SupportFree Metal Blog


Joyce Yeung
Written by Joyce Yeung

Joyce is Director of Marketing at VELO3D, and oversees relationships with key influencers ranging from press, analysts, and industry leaders. She holds a BS in Business from The University of Texas at Dallas.

Our guest this month is Austin Feathers, who is a manufacturing engineer at Barber-Nichols,  a turbomachinery engineering company based in Denver.

  • Austin, please tell us about yourself.

I’m an advanced manufacturing engineer at Barber-Nichols Inc. We perform agile turbomachinery system development for aerospace and defense customers, from launch vehicle turbopump to torpedo propulsion. My work is largely focused on helping our small team adopt Additive Manufacturing (AM) as quickly and smoothly as possible. The company has gone from printing our first LPBF component in 2016, to anticipating the first flight of a LPBF turbopump part in 2020. Prior to Barber-Nichols, I worked for the Center for Remote Sensing of Ice Sheets (CReSIS) designing ice-penetrating SAR antenna systems for aircraft. From wideband radar to space propulsion, I have always appreciated the organic, physics-driven solutions enabled by AM. In my free-time, I enjoy home machining and fabrication, as well as the local maker community.

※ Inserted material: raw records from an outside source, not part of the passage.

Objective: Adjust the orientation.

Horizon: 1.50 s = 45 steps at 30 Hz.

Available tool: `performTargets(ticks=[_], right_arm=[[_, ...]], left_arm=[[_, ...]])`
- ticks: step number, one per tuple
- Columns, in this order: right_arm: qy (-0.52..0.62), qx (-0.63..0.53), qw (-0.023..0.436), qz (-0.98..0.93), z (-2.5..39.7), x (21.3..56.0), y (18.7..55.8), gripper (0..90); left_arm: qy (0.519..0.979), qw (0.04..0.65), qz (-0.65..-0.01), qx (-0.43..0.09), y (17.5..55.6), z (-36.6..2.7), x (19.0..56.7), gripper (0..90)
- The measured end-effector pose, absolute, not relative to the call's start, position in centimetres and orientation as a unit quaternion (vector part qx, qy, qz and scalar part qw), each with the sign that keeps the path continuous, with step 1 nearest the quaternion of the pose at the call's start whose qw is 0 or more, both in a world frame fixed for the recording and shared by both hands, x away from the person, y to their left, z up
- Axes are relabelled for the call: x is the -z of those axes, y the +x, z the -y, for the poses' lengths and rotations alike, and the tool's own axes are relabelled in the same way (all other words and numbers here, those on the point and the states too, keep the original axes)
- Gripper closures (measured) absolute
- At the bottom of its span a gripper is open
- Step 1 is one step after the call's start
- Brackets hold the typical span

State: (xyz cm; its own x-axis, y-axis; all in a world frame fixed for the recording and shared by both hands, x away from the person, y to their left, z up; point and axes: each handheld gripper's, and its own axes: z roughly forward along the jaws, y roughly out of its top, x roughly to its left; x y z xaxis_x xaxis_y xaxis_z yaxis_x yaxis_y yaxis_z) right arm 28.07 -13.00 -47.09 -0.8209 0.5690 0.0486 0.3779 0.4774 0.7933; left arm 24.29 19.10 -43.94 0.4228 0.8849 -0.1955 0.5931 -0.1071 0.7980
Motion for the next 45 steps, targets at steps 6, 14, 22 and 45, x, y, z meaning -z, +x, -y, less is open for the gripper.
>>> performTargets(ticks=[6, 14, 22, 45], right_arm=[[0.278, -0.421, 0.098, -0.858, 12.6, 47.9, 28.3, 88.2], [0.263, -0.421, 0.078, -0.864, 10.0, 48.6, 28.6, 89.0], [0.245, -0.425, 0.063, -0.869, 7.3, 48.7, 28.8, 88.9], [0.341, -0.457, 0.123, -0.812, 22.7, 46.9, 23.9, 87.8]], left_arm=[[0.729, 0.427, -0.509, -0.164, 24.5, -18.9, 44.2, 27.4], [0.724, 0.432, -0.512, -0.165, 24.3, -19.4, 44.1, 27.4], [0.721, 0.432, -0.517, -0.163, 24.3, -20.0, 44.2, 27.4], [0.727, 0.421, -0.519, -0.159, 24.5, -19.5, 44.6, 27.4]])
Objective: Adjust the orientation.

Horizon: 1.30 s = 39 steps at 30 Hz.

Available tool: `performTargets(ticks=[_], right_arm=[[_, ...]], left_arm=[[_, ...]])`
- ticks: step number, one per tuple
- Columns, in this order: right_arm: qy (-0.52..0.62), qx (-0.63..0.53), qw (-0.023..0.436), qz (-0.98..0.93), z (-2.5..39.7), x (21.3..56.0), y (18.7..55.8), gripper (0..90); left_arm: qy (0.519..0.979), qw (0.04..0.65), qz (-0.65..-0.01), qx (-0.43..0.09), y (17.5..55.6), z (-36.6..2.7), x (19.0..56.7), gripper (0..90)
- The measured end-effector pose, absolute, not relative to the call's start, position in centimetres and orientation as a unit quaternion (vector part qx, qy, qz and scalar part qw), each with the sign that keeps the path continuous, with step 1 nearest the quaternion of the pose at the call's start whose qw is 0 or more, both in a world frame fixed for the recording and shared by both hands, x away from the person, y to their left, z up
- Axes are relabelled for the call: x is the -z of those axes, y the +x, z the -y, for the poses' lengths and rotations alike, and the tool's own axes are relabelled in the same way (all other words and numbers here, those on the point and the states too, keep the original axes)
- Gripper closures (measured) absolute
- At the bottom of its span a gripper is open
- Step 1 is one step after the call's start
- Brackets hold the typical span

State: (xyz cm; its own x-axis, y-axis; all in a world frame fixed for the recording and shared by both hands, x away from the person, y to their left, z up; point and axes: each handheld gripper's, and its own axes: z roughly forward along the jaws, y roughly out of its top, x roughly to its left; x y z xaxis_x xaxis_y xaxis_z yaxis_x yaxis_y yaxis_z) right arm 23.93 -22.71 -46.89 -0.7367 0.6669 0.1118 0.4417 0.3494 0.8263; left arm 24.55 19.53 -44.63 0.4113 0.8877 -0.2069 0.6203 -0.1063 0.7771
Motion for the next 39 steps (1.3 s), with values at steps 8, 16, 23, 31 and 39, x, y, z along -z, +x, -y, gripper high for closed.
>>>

"Barber-Nichols Inc. ... has gone from printing our first LPBF component in 2016, to anticipating the first flight of a LPBF turbopump part in 2020."

20200512_133130

Image: Cross-section of a mission-critical, 3D printed, CO2 pump inducer. This is one of the most challenging components that Barber-Nichols currently fabricates through subtractive manufacturing. The ability to print them without support structures is going to be a tremendous enabler and cost saver moving forward.

  • How did you get involved with metal AM?

I’ve been a user of AM in one form or another since 2009. At CReSIS, we experimented with metal binder-jetted RF filter and feed components for antenna systems, we also used AM to generate antenna elements and scale aircraft outer mold-lines. At Barber-Nichols, opportunities were immediately apparent to perform tremendous part consolidation, and eliminate costly machining of some particularly tricky aerodynamic features in nickel superalloys. It was clear that our electrochemical machining expertise put us in a unique position to rapidly and inexpensively achieve extremely tight tolerances and fine surface finishes on these consolidated components, and we developed processes from the ground-up to do so. We started with static components of our rotating machinery and are moving quickly into hot and cryogenic rotating components.

 

 

  • What are you most impressed with when it comes to AM?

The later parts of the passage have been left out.